• **Brief**
From the first line through the one containing "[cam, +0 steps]", restate the listing word for word, and give no other lines.

• **Data provided**
=== Section Start ===

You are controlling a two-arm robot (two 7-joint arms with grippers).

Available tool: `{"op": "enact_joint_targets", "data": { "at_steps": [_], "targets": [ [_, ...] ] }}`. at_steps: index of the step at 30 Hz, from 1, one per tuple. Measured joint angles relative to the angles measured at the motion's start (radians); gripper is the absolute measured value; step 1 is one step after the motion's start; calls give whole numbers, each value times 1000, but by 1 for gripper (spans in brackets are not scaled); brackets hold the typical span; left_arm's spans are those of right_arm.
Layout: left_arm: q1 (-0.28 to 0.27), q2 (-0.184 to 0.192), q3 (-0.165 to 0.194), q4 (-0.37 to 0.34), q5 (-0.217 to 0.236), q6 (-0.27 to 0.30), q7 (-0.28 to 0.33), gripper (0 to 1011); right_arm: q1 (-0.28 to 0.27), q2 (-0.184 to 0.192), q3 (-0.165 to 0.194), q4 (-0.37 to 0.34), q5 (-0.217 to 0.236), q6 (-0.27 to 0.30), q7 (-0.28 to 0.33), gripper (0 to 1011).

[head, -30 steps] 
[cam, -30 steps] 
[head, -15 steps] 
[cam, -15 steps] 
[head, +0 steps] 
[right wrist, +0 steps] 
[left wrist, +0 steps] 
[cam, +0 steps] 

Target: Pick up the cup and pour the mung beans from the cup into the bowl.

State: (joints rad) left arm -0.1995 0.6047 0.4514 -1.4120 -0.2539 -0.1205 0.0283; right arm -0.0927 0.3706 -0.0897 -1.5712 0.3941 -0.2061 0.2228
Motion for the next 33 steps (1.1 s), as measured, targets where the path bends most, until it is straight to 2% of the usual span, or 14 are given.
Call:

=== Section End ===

• **Output**
You are controlling a two-arm robot (two 7-joint arms with grippers).

Available tool: `{"op": "enact_joint_targets", "data": { "at_steps": [_], "targets": [ [_, ...] ] }}`. at_steps: index of the step at 30 Hz, from 1, one per tuple. Measured joint angles relative to the angles measured at the motion's start (radians); gripper is the absolute measured value; step 1 is one step after the motion's start; calls give whole numbers, each value times 1000, but by 1 for gripper (spans in brackets are not scaled); brackets hold the typical span; left_arm's spans are those of right_arm.
Layout: left_arm: q1 (-0.28 to 0.27), q2 (-0.184 to 0.192), q3 (-0.165 to 0.194), q4 (-0.37 to 0.34), q5 (-0.217 to 0.236), q6 (-0.27 to 0.30), q7 (-0.28 to 0.33), gripper (0 to 1011); right_arm: q1 (-0.28 to 0.27), q2 (-0.184 to 0.192), q3 (-0.165 to 0.194), q4 (-0.37 to 0.34), q5 (-0.217 to 0.236), q6 (-0.27 to 0.30), q7 (-0.28 to 0.33), gripper (0 to 1011).

[head, -30 steps] 
[cam, -30 steps] 
[head, -15 steps] 
[cam, -15 steps] 
[head, +0 steps] 
[right wrist, +0 steps] 
[left wrist, +0 steps] 
[cam, +0 steps] 

No other output is expected for this exercise.